§ **WORK REQUIRED**
Read the records beneath this task and copy every line that contains the string "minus".

(Entries taken from a collection)
= = = = =
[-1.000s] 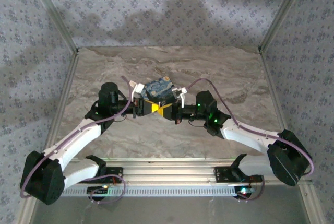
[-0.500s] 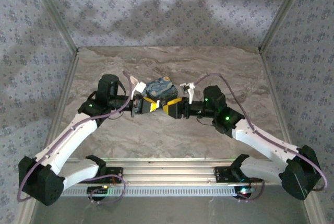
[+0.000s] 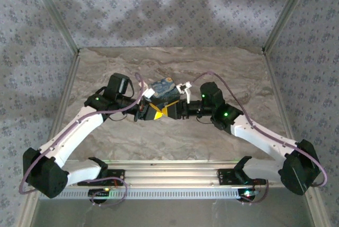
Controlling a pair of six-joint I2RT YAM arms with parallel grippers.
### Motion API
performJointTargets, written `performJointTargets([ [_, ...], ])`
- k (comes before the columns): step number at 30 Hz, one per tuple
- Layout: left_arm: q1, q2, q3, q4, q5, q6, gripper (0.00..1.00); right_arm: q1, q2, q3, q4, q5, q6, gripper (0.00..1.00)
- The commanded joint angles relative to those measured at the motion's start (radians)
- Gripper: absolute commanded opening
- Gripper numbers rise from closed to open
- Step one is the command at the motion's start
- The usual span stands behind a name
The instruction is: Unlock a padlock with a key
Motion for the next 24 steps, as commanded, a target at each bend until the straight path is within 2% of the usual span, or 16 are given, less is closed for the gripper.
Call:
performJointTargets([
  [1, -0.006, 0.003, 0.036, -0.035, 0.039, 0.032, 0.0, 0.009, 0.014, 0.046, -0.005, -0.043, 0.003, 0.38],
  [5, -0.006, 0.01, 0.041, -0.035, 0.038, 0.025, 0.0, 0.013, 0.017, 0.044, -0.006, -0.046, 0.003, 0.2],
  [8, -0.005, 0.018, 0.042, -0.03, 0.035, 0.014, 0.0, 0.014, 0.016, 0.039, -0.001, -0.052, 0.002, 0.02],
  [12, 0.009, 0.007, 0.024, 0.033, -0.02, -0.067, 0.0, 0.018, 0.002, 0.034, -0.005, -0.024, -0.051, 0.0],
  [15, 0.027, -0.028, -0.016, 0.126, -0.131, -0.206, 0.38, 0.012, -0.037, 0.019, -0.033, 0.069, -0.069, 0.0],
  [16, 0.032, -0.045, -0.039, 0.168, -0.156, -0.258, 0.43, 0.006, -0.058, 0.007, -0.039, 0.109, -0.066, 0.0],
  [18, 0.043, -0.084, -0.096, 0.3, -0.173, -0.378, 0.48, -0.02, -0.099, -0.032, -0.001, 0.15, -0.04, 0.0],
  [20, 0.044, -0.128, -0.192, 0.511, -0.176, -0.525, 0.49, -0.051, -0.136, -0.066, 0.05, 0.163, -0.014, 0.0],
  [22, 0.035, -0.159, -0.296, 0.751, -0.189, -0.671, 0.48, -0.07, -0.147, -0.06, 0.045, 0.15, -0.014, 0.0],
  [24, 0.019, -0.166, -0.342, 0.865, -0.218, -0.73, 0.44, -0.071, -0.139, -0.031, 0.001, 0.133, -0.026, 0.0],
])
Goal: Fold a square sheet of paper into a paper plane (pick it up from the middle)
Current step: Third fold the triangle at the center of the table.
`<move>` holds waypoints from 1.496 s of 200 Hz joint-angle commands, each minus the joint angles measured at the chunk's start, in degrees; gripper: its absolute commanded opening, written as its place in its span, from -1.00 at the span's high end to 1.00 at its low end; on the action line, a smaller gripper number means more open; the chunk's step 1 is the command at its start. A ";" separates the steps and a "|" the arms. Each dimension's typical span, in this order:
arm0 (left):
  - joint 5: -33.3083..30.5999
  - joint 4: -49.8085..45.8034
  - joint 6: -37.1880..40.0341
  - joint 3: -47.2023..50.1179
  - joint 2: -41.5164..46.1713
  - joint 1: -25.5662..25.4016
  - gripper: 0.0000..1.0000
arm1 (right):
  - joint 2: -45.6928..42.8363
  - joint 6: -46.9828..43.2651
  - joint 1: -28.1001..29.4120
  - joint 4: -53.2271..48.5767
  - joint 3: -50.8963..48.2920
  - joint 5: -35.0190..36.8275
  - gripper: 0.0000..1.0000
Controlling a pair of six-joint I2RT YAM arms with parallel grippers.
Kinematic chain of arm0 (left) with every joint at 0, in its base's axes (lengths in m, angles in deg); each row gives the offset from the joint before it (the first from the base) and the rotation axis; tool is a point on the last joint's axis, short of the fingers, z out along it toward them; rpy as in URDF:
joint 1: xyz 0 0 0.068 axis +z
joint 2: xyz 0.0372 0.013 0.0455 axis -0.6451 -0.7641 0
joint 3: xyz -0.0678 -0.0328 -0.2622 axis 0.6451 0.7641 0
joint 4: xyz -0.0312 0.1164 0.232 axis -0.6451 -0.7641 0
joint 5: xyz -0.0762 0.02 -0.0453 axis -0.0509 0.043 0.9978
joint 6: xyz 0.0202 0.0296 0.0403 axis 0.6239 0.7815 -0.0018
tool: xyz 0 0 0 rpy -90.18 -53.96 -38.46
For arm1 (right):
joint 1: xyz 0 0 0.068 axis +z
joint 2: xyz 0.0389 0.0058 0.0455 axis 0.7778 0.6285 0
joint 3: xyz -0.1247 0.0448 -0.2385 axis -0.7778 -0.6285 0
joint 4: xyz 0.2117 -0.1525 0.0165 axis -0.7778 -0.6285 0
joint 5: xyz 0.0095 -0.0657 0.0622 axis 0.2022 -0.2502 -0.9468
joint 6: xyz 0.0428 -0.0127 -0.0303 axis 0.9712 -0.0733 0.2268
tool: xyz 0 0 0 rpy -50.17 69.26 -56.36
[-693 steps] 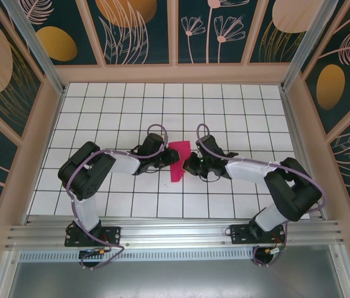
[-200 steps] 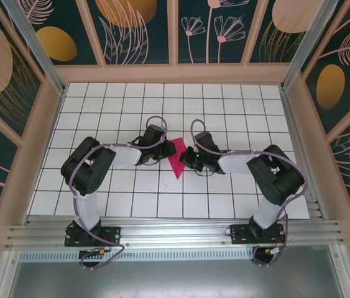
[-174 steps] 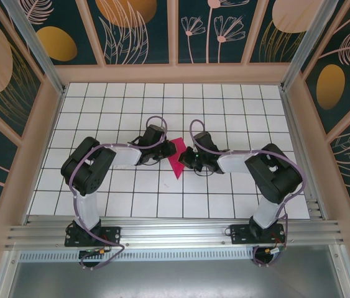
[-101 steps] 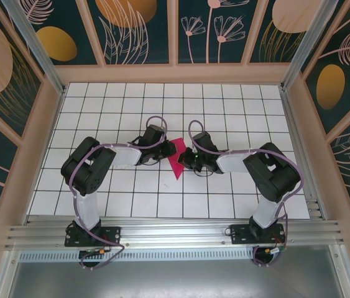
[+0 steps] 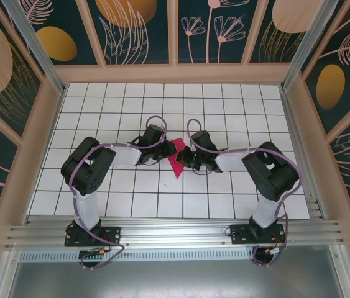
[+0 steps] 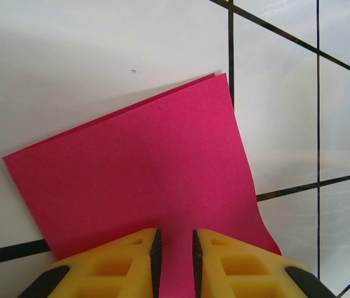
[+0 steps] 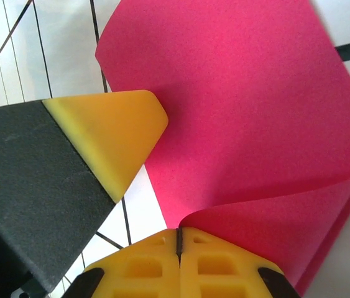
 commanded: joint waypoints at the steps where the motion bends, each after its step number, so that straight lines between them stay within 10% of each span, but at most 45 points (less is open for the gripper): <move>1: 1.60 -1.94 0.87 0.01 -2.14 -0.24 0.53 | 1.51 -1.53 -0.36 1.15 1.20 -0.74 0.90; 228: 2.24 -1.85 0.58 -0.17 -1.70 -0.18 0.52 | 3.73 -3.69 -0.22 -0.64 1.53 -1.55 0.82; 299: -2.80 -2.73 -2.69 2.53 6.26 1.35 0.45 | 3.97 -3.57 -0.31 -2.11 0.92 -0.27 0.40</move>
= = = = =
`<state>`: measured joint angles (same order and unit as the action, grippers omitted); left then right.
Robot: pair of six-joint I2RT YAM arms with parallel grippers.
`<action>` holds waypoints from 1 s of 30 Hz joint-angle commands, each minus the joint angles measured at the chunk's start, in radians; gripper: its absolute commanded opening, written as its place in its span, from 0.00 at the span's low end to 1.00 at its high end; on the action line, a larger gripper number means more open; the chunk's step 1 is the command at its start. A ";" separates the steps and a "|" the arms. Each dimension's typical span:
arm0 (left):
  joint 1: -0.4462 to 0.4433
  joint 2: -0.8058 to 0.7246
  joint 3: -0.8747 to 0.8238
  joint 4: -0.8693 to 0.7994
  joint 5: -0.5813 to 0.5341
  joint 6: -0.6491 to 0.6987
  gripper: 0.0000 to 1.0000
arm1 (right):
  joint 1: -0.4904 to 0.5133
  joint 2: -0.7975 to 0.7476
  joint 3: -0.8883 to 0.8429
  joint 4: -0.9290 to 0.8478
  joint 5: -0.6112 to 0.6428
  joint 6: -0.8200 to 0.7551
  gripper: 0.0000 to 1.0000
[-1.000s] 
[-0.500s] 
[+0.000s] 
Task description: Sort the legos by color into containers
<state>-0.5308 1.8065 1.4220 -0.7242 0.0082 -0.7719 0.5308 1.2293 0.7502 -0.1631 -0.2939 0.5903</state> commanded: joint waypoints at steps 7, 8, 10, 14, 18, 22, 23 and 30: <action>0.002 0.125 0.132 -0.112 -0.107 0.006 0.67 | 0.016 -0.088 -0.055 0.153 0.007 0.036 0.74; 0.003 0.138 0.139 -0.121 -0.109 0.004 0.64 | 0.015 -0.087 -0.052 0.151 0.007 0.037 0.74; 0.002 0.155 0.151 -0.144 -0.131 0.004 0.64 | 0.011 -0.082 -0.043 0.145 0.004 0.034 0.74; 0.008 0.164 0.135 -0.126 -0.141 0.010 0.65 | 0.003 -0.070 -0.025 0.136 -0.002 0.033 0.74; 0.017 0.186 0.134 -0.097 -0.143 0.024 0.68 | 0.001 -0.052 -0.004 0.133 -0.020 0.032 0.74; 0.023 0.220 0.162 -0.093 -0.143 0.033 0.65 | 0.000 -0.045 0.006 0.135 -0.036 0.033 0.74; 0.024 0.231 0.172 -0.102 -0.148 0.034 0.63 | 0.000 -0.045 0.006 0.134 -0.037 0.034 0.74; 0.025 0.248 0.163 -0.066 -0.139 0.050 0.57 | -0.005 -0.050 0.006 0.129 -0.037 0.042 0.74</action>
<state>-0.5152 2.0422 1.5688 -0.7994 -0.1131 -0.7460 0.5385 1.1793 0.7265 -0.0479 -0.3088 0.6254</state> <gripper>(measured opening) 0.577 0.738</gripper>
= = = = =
§ **TASK ANSWER**
`<move>` holds waypoints from 1.496 s of 200 Hz joint-angle commands, each minus the joint angles measured at the chunk's start, in degrees; gripper: its absolute commanded opening, written as its place in its span, from -1.00 at the span's high end to 1.00 at its low end; on the action line, a smaller gripper number means more open; the chunk's step 1 is the command at its start. A ";" separates the steps and a "|" the arms. Each dimension's typical span, in this order:
`<action>` holds waypoints from 1 s of 30 Hz joint-angle commands, each minus the joint angles measured at the chunk's start, in radians; gripper: its absolute commanded opening, written as its place in its span, from 0.00 at the span's low end to 1.00 at its high end; on the action line, a larger gripper number means more open; the chunk's step 1 is the command at its start. A ";" separates the steps and a "|" the arms. Each dimension's typical span:

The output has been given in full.